Adding to the conversation, Blackwell writes how climbing the ladder is even more difficult for those born poor or black, or poor and female.  White children born to poor parents are twice as likely to become rich as black children in the same situation. And black children are significantly more likely to drop from being solidly middle class to poor than white children: 45 percent compared to 15 percent.

But the conversation needs to be about more than just the problem; it needs to include some ideas for solutions.  DeParle explains how it is difficult to pinpoint the reason for the disparity between the U.S. and other comparable nations. Blackwell does offer some solutions, writing:

What can be done? We must strengthen community colleges, where most poor children who get an education beyond high school do so; encourage partnerships between employers and community colleges; and improve economic opportunities in poor neighborhoods.

Yet these are not the only options to help low and moderate-income individuals – regardless of ethnic background - climb the economic ladder to prosperity…and give them the stability they need to preserve that prosperity once they have scaled a few rungs To actually make the American Dream an American Reality, we need to focus on more than incomes and the short-term and promote strategies that help these individuals build assets and maintain their mobility and self-sufficiency over the long term. 

There are several strategies and efforts to help do this. Blackwell is right in that we need more economic opportunities in poor neighborhoods. Economic strategies that spread ownership such as cooperatives or worker-owned businesses allow multiple individuals to build individual wealth while maintaining ownership in a business. An important by-product of the employees being owners is that it helps ground the businesses in the neighborhood – creating stability and multiplying the economic effect in the community.

Other wealth building strategies help individuals build assets in other ways. Individual Development Accounts, or matched saving accounts, compliment Blackwell’s call for strengthening community colleges, by helping low income individuals save and pay for higher education (these savings could also be used for purchasing a home or starting a small business too).

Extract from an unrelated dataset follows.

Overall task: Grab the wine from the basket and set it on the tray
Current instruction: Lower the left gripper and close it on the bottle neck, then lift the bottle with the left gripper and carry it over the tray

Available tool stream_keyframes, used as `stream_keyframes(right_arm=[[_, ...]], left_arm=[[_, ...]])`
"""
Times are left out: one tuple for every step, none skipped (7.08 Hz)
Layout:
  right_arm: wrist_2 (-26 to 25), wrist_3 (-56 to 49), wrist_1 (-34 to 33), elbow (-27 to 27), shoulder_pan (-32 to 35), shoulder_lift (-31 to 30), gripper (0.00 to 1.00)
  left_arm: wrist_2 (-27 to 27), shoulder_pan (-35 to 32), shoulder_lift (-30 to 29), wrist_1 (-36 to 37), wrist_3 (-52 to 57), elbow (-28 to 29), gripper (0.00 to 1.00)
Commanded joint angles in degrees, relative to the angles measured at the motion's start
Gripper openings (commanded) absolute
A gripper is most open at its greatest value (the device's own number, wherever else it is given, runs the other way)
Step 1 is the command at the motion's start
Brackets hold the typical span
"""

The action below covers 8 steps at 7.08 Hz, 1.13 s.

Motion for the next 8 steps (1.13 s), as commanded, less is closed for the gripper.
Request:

And finally the community land trust model provides an affordable housing model that is permanent and capable of helping low and moderate-income individuals build a necessary asset based without the risk of predatory loans or other risky mortagages.  Community land trusts have the lowest foreclosure rate of any housing model in the country - 0.52 percent compared to 3.3 for market-rate homeowners – due to the active relationship between the trust and homeowner. DeParle notes how “a sour season of mass unemployment and street protests has moved the discussion [about economic mobility] toward center stage.” The dialogue is just beginning.